_Dataset content_
▬▬▬▬▬▬▬▬▬▬
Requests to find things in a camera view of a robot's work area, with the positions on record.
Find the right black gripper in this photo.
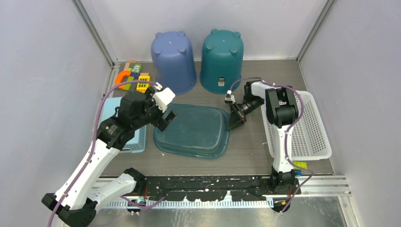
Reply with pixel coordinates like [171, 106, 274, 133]
[227, 96, 263, 132]

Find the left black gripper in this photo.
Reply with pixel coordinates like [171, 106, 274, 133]
[132, 87, 176, 131]

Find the teal plastic basket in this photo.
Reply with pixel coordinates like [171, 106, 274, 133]
[153, 104, 231, 159]

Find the light blue plastic basket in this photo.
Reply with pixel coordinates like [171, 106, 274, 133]
[99, 97, 147, 154]

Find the blue plastic bucket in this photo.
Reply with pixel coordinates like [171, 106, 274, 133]
[150, 31, 197, 95]

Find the teal plastic bucket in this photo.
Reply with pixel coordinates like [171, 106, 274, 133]
[200, 29, 244, 94]

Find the white plastic basket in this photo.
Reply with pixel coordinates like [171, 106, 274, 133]
[261, 90, 333, 162]

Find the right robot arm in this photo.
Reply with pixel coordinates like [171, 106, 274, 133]
[225, 80, 299, 194]

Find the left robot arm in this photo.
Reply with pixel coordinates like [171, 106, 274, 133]
[42, 85, 175, 227]

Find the yellow toy block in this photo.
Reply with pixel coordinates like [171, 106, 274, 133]
[136, 74, 150, 93]

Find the lime green long brick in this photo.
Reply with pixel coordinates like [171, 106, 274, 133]
[122, 76, 135, 91]

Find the purple toy block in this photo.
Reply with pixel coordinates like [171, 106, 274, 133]
[130, 72, 140, 79]

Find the green numbered toy block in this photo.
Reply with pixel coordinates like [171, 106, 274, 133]
[131, 64, 143, 73]

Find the orange toy arch block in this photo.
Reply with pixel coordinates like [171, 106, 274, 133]
[114, 70, 131, 85]

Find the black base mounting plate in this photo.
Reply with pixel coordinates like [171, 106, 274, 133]
[133, 175, 299, 202]

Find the lime green toy brick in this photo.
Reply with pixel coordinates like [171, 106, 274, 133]
[293, 161, 307, 169]

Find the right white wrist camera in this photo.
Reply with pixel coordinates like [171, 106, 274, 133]
[224, 90, 235, 104]

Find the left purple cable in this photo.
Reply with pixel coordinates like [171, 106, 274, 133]
[47, 80, 162, 227]

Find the purple cable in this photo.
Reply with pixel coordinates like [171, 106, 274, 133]
[228, 77, 315, 176]
[47, 80, 162, 227]

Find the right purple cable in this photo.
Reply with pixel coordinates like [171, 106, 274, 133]
[228, 77, 315, 176]

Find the white cable duct strip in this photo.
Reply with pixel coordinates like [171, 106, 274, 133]
[106, 199, 275, 210]

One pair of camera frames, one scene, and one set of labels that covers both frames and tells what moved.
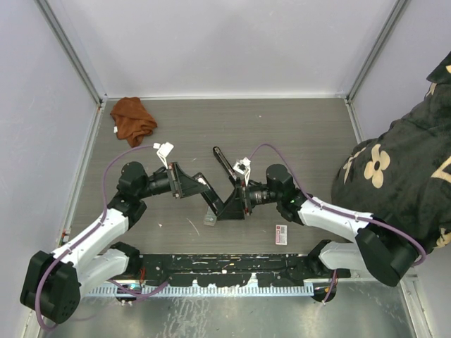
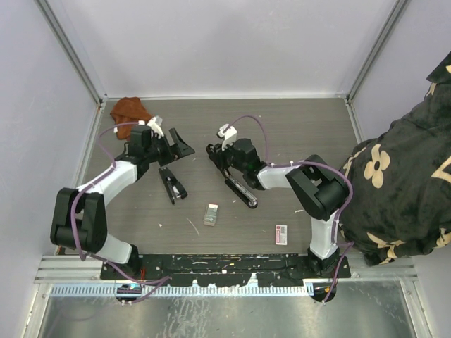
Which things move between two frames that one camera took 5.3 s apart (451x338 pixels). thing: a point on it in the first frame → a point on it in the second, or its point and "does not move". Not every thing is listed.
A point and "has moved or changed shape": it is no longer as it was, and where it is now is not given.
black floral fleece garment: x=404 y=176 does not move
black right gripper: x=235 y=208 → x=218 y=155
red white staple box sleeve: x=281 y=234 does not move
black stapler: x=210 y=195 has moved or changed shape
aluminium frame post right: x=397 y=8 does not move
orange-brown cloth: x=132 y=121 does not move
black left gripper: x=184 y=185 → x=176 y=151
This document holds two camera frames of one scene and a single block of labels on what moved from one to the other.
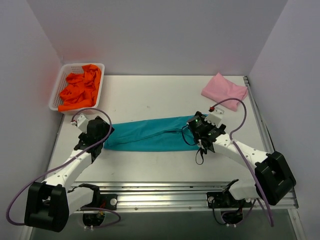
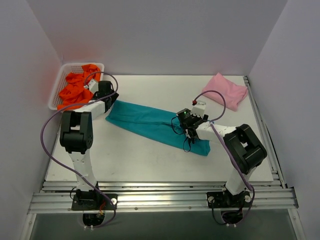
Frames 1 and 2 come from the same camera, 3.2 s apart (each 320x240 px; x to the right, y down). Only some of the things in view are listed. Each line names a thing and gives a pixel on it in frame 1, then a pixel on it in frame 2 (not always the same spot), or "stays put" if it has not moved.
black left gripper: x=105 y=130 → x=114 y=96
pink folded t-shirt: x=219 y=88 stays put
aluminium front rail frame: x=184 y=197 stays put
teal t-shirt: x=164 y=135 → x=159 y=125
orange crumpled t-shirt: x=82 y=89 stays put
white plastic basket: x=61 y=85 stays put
▬▬▬▬▬▬▬▬▬▬
_Task objective_
If a picture falls within the lines from the one containing "black floral fleece" through the end of the material, leave it out while repeating those lines exactly.

_Response_
black floral fleece garment: x=404 y=176 does not move
black right gripper: x=235 y=208 → x=218 y=155
red white staple box sleeve: x=281 y=234 does not move
black stapler: x=210 y=195 has moved or changed shape
aluminium frame post right: x=397 y=8 does not move
orange-brown cloth: x=132 y=121 does not move
black left gripper: x=184 y=185 → x=176 y=151
This document holds two camera frames of one scene and a single block of labels on what moved from one to the other.
Frames 1 and 2 come from the same camera, 3.2 s apart (each 320x240 px; x to the right, y down). Only some of the things in view are listed. Each line names a thing and gives a pixel on it in frame 1, then a pixel on it in frame 2 (not always the same spot), or "stays put" if it has not moved.
black left gripper: x=105 y=130 → x=114 y=96
pink folded t-shirt: x=219 y=88 stays put
aluminium front rail frame: x=184 y=197 stays put
teal t-shirt: x=164 y=135 → x=159 y=125
orange crumpled t-shirt: x=82 y=89 stays put
white plastic basket: x=61 y=85 stays put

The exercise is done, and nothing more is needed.